In the entries below, find the line with "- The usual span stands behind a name" and the line with "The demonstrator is"; give again those lines and every line between them, exactly.

Dataset entries:
━━━━
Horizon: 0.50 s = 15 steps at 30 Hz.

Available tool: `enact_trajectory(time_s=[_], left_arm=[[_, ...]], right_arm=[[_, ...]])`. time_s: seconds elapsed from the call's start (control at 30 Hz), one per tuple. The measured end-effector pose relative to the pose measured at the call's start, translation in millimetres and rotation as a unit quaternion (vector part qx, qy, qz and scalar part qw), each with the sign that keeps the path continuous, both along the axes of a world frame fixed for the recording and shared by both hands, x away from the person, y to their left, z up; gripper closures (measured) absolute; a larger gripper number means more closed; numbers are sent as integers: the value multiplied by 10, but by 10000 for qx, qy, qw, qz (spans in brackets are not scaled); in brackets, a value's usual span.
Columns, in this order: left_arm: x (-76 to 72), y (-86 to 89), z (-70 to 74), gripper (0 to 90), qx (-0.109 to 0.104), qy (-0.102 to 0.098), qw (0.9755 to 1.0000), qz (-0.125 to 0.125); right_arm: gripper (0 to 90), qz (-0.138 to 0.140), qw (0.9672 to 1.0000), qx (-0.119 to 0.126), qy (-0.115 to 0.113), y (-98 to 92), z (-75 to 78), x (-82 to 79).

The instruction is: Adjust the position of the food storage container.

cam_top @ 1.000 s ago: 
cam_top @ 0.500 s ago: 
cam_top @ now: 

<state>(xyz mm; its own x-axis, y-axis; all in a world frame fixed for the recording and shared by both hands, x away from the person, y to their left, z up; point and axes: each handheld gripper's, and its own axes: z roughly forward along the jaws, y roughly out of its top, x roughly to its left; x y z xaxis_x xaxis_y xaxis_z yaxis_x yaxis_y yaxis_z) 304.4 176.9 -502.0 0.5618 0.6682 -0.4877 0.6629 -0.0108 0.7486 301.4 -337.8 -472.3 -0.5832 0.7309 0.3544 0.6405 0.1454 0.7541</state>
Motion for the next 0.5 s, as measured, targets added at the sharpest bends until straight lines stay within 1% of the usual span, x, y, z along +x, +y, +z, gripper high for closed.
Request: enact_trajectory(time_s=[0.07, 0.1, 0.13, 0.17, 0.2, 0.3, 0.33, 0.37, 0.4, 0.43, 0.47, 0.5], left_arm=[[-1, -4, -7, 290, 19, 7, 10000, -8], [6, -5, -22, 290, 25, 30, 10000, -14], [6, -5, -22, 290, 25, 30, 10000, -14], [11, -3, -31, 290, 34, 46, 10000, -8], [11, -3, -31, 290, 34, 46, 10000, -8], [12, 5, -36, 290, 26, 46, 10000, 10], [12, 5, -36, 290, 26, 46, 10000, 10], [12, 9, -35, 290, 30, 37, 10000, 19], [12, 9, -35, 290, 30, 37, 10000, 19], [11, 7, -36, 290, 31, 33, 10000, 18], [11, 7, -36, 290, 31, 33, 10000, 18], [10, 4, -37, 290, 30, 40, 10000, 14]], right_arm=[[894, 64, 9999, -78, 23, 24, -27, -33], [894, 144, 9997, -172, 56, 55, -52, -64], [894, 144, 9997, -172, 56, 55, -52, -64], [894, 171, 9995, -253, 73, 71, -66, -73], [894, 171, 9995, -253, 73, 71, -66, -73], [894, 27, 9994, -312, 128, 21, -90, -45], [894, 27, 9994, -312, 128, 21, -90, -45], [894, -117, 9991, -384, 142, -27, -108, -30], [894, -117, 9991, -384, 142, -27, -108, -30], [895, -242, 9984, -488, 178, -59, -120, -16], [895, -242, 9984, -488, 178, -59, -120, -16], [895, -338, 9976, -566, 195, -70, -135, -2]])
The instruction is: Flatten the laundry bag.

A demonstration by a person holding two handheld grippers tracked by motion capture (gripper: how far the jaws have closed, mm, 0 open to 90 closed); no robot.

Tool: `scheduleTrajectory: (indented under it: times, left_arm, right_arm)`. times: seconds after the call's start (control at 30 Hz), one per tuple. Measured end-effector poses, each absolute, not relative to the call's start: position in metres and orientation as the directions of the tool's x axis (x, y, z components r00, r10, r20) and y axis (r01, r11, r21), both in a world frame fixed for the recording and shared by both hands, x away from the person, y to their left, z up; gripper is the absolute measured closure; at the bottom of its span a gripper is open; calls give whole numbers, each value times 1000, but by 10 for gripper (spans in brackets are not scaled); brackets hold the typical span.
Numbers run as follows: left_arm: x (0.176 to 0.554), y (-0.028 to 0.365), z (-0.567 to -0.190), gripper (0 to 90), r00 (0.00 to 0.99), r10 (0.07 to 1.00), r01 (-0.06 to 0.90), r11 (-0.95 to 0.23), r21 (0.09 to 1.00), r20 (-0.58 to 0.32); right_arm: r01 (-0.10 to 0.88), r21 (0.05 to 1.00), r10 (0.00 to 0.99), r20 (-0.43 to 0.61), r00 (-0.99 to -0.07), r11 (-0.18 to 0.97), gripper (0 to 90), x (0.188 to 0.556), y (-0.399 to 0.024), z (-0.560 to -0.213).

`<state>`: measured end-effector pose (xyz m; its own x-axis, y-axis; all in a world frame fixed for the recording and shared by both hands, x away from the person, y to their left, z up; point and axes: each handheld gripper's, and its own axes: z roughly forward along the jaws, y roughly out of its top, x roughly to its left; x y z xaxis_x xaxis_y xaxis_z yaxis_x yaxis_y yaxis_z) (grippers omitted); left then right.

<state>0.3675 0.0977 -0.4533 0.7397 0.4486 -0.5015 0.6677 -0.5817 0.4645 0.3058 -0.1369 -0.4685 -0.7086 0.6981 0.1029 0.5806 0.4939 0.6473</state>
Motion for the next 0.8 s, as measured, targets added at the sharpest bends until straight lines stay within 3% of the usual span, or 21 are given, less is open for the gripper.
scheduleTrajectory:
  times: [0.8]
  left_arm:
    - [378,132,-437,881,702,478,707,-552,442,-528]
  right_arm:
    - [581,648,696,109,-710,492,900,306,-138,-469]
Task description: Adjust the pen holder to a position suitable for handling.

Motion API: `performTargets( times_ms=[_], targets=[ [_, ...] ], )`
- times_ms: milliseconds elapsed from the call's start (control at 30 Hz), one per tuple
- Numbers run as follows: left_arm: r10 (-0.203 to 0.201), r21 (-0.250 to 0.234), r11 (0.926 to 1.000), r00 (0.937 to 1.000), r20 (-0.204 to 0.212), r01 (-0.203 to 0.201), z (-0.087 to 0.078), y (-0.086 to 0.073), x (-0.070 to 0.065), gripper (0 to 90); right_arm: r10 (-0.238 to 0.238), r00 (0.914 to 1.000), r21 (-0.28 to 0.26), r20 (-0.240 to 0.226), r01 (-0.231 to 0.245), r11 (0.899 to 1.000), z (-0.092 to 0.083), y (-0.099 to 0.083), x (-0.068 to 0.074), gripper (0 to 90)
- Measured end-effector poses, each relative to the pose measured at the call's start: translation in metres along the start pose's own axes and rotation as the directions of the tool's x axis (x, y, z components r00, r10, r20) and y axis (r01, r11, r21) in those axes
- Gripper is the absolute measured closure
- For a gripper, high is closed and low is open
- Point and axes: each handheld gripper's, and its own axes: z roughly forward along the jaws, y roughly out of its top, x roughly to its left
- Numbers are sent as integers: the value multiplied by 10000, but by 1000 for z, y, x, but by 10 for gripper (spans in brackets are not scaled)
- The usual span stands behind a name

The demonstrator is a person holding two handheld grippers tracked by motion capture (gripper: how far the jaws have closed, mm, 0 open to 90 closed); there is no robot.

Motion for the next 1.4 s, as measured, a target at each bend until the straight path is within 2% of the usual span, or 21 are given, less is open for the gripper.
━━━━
### Reply
- The usual span stands behind a name

The demonstrator is a person holding two handheld grippers tracked by motion capture (gripper: how far the jaws have closed, mm, 0 open to 90 closed); there is no robot.

No further work remains on the exercise.